Problem statement:
Below are records; report the number of lines in them that include the word "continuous", with no other text.

Top of Extracted information

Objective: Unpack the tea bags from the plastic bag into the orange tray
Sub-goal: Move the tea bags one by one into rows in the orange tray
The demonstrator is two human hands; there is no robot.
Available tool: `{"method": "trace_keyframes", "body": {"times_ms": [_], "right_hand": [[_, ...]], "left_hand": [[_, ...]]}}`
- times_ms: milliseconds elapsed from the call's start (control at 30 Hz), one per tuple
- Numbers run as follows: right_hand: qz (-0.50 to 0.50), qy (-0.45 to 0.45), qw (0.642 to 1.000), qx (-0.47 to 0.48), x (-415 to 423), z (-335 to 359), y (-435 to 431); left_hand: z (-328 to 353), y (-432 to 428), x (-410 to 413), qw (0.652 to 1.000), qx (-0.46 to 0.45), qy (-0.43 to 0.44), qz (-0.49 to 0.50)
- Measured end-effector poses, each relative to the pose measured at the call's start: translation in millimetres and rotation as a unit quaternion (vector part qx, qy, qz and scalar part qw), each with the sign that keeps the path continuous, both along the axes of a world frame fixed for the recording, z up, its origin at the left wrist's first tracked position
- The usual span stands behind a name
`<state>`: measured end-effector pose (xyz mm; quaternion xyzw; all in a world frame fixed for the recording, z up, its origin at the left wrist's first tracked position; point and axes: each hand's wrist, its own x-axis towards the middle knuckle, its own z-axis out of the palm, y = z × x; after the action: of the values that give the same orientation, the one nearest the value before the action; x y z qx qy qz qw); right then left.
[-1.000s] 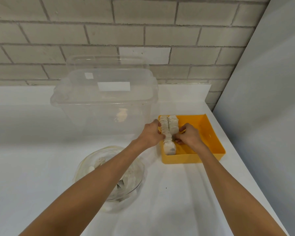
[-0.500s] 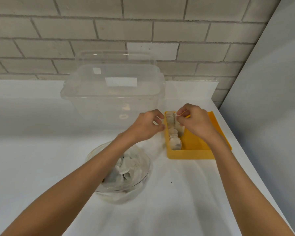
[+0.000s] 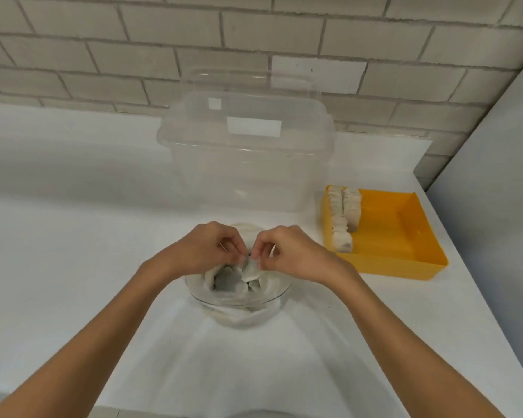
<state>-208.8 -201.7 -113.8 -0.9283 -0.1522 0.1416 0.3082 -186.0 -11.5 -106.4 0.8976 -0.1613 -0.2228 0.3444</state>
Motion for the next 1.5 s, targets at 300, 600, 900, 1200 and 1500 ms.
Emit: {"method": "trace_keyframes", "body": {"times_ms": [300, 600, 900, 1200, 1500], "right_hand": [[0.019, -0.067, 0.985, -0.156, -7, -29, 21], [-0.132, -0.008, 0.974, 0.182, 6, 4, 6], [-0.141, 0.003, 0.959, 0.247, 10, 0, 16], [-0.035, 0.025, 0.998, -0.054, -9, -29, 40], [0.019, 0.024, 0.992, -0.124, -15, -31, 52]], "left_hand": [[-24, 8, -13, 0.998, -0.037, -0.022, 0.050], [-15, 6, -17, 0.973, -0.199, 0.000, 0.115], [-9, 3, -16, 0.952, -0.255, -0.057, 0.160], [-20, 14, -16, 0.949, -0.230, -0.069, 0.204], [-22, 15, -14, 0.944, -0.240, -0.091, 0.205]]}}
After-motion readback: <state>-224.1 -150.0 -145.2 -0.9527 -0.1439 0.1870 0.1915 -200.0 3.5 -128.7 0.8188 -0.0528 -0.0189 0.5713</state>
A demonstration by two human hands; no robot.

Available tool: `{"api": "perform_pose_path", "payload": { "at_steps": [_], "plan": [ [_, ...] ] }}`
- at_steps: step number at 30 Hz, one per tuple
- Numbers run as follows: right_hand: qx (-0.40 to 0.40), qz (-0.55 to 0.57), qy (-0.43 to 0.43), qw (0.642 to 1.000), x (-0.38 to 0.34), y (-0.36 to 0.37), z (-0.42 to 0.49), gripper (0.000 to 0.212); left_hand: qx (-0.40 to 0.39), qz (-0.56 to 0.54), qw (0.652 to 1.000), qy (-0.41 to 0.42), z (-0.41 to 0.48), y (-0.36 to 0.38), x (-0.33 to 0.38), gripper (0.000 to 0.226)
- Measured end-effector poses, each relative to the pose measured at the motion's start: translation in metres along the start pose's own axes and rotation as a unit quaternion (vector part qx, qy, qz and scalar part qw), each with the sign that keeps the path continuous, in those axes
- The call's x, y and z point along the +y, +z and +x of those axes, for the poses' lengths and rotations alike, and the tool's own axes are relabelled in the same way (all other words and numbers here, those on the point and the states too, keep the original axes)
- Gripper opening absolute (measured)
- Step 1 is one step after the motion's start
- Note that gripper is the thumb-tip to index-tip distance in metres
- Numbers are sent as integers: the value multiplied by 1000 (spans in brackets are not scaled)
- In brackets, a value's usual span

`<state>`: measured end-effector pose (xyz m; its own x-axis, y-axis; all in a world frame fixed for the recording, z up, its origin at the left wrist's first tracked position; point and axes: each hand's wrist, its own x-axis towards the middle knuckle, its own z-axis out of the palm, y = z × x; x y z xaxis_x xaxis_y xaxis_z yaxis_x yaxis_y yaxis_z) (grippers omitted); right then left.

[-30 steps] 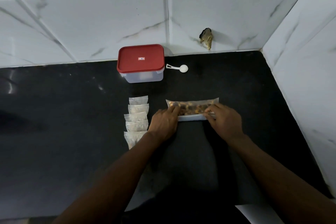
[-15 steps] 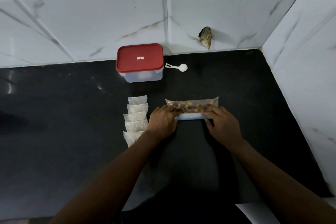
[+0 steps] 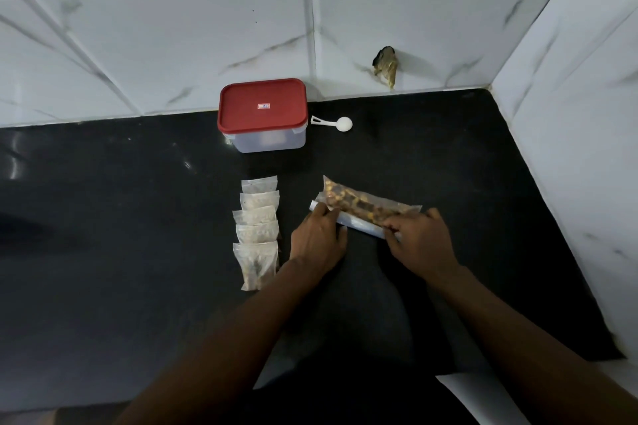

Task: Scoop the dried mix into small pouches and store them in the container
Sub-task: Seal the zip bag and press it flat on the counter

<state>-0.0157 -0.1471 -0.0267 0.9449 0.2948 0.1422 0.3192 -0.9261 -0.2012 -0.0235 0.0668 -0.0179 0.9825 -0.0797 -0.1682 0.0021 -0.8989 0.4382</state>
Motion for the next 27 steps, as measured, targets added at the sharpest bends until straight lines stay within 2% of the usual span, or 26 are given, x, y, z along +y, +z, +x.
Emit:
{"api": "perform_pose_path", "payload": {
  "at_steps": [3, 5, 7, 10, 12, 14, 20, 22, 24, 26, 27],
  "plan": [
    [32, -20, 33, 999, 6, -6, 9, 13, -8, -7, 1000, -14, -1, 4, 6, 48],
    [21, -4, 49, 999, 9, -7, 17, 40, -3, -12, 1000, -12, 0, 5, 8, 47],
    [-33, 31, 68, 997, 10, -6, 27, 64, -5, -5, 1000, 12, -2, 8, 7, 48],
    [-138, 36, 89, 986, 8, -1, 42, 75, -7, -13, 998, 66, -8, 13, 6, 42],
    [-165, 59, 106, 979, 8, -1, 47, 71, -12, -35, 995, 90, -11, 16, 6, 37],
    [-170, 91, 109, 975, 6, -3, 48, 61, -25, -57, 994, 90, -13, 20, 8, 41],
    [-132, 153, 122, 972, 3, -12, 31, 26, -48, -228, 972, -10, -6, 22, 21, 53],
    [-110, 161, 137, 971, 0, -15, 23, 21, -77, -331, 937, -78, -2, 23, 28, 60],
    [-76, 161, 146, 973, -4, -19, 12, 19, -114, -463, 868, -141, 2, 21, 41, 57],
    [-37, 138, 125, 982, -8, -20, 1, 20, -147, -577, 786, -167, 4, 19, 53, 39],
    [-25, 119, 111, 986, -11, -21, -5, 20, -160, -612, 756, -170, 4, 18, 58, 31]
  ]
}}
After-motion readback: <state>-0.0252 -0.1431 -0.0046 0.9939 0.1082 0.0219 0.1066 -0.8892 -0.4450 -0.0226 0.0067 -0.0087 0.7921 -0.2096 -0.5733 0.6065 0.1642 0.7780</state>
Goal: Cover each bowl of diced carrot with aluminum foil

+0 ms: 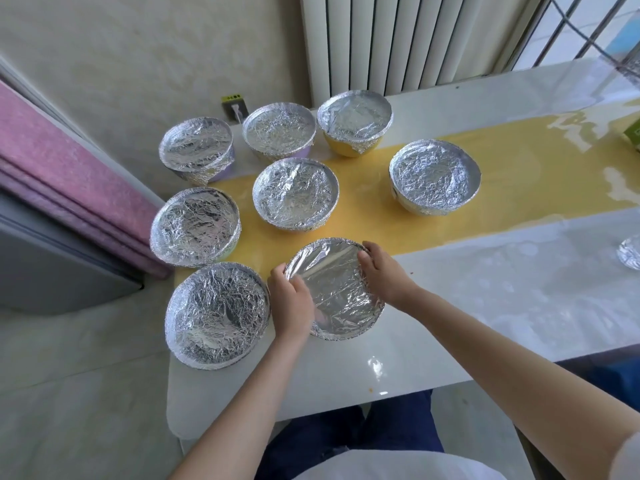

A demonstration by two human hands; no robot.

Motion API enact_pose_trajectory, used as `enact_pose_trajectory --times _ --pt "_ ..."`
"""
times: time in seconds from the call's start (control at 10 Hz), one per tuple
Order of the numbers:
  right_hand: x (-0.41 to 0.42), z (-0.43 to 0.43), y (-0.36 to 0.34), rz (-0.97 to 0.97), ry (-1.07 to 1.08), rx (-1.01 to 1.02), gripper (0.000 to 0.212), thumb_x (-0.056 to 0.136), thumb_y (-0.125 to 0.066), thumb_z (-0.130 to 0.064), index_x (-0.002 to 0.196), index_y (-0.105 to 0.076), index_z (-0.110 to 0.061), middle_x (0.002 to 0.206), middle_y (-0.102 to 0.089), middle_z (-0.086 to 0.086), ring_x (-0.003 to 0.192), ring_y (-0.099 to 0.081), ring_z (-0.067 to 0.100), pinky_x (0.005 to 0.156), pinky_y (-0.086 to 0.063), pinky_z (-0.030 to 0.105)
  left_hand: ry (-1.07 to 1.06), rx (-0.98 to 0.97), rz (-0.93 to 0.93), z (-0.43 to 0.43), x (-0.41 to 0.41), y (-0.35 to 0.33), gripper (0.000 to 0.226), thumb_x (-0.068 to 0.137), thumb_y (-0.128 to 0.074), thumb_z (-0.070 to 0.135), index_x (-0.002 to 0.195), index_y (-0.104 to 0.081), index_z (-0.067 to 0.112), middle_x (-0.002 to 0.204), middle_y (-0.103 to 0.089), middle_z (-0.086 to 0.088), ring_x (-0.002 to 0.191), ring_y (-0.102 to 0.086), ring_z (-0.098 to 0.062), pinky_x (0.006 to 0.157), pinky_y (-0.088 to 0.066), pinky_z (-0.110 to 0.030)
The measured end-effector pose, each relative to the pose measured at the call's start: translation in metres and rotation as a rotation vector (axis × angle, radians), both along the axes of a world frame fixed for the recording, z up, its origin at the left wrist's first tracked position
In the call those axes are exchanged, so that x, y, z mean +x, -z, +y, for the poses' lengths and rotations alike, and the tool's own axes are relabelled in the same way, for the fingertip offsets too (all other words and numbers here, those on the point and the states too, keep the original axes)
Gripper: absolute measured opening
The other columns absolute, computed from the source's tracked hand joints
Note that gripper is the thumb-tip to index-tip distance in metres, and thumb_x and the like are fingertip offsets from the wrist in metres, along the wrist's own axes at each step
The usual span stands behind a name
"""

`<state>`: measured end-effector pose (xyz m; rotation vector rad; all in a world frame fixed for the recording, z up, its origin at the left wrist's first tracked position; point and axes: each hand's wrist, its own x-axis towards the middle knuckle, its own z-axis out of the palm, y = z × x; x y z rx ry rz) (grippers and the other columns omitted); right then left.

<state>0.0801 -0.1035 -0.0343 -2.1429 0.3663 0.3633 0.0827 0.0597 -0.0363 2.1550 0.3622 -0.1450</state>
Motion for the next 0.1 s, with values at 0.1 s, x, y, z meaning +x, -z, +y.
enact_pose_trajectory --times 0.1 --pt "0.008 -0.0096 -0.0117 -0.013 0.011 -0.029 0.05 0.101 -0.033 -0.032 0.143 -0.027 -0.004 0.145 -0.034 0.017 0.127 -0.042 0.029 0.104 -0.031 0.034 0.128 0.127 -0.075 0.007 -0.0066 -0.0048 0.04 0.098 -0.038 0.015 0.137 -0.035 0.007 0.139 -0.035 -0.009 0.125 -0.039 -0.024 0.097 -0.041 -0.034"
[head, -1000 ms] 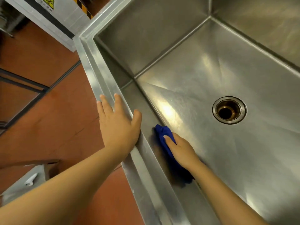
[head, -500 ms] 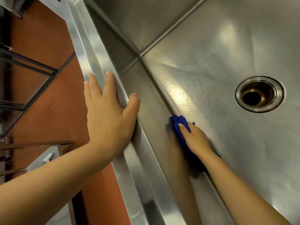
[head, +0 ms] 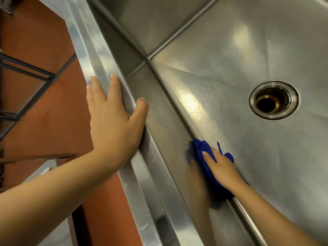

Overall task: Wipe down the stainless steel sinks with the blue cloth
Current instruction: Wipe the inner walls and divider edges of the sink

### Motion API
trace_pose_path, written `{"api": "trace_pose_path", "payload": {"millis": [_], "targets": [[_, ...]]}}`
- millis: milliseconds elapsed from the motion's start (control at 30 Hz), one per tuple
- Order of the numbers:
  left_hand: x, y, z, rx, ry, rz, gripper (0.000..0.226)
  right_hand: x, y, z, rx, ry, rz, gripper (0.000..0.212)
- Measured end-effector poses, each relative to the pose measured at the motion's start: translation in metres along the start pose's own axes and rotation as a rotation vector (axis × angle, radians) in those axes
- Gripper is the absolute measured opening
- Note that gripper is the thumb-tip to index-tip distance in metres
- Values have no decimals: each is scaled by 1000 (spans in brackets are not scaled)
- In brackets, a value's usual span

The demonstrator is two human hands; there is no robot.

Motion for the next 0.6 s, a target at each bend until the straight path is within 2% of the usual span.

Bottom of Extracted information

Exercise answer:
2